Meet Bert Verlinden, research manager at the Flanders Centre of Postharvest Technology (VCBT)

What is your expertise?

“I’m a trained food technologist. During my PhD research, I investigated how cooking processes change the texture of vegetables and how these physico-chemical processes can be rendered as mathematical models. At VCBT, I apply that modelling work to how we preserve fresh fruit and vegetables. My aim is to increase our knowledge of how quality changes and to establish under what storage conditions we can maintain this quality for as long as possible.”

 

Why do you participate in the QCAP project?

“The fact is that we should change our preservation techniques each new season, as the fruit has different properties each time. The QCAP project is developing technology to facilitate this: we try to ‘listen’ to the fruit in storage by measuring certain volatile substances released by the fruit while in storage, and we use this data to find out whether the fruit ‘feels good’. This enables us to intervene before things go really wrong.”

 

What is your most important challenge in this project?

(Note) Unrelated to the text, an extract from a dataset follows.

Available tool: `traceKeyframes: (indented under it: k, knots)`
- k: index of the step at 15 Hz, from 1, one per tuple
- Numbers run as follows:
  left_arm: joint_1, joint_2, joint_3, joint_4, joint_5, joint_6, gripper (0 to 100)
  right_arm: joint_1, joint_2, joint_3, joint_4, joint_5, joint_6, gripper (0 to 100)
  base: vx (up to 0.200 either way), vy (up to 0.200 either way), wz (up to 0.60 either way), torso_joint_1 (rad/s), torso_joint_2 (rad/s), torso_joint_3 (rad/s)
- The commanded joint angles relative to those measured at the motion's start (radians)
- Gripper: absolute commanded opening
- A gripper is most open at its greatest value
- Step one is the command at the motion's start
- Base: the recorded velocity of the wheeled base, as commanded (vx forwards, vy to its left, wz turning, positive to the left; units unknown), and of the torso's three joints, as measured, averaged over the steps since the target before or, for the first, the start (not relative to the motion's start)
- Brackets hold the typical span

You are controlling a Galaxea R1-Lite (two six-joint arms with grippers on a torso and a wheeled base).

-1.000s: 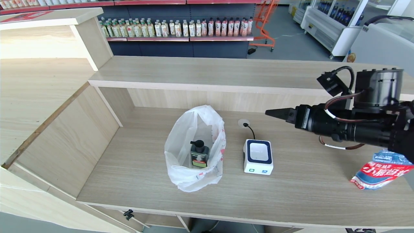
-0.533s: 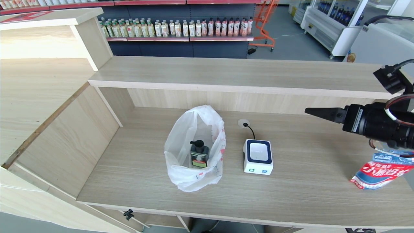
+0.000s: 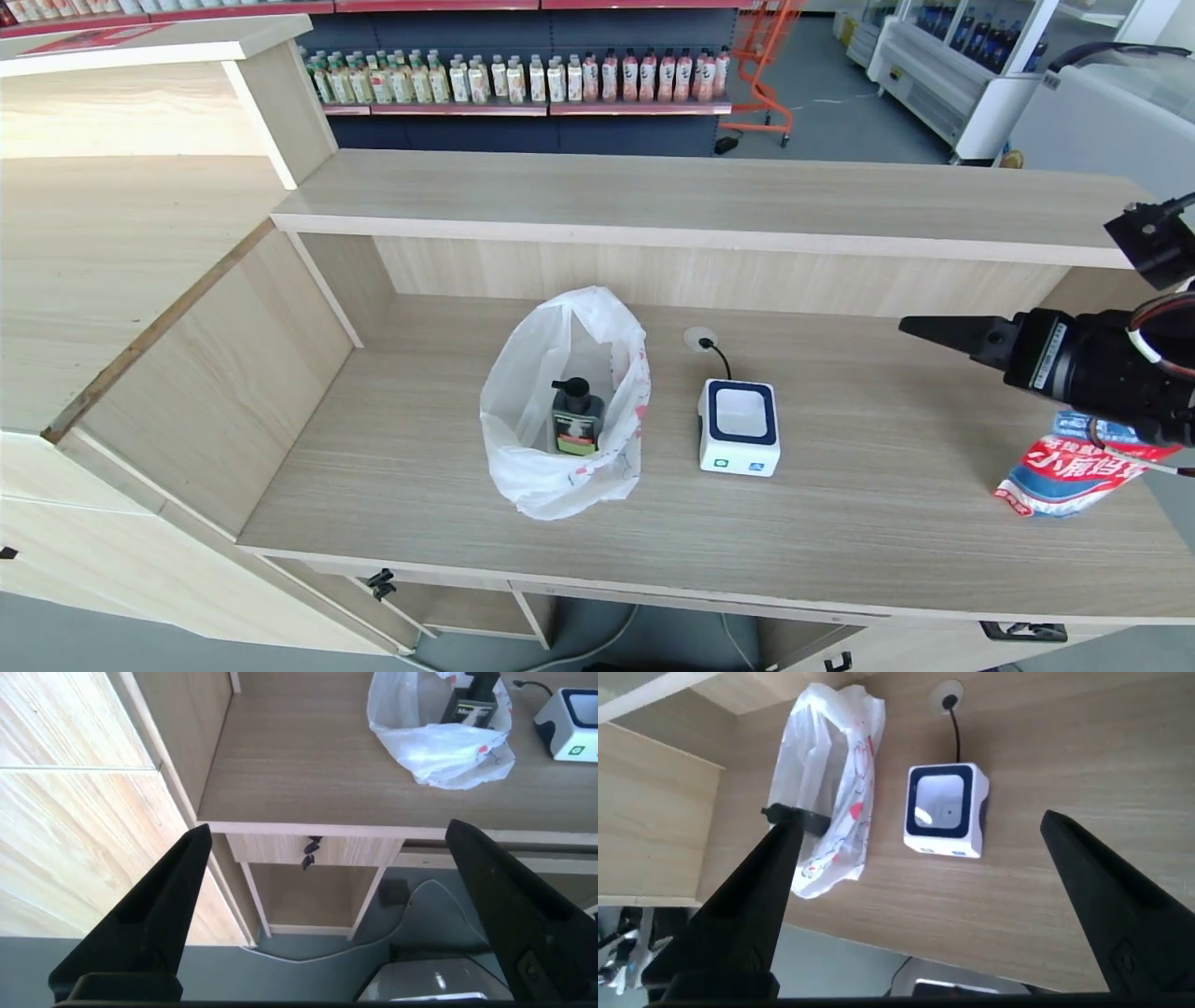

“One very interesting challenge is how the instrument builders and physicists on the one hand and the conservation physiologists on the other are collaborating. The physiologists work with living plants and speak a totally different language. But the major challenges are of a technical nature. Ensuring that fragile measuring instruments work reliably in a cold and wet storage environment, let alone how to understand the language that the fruit ‘speaks’, is still extremely tricky.”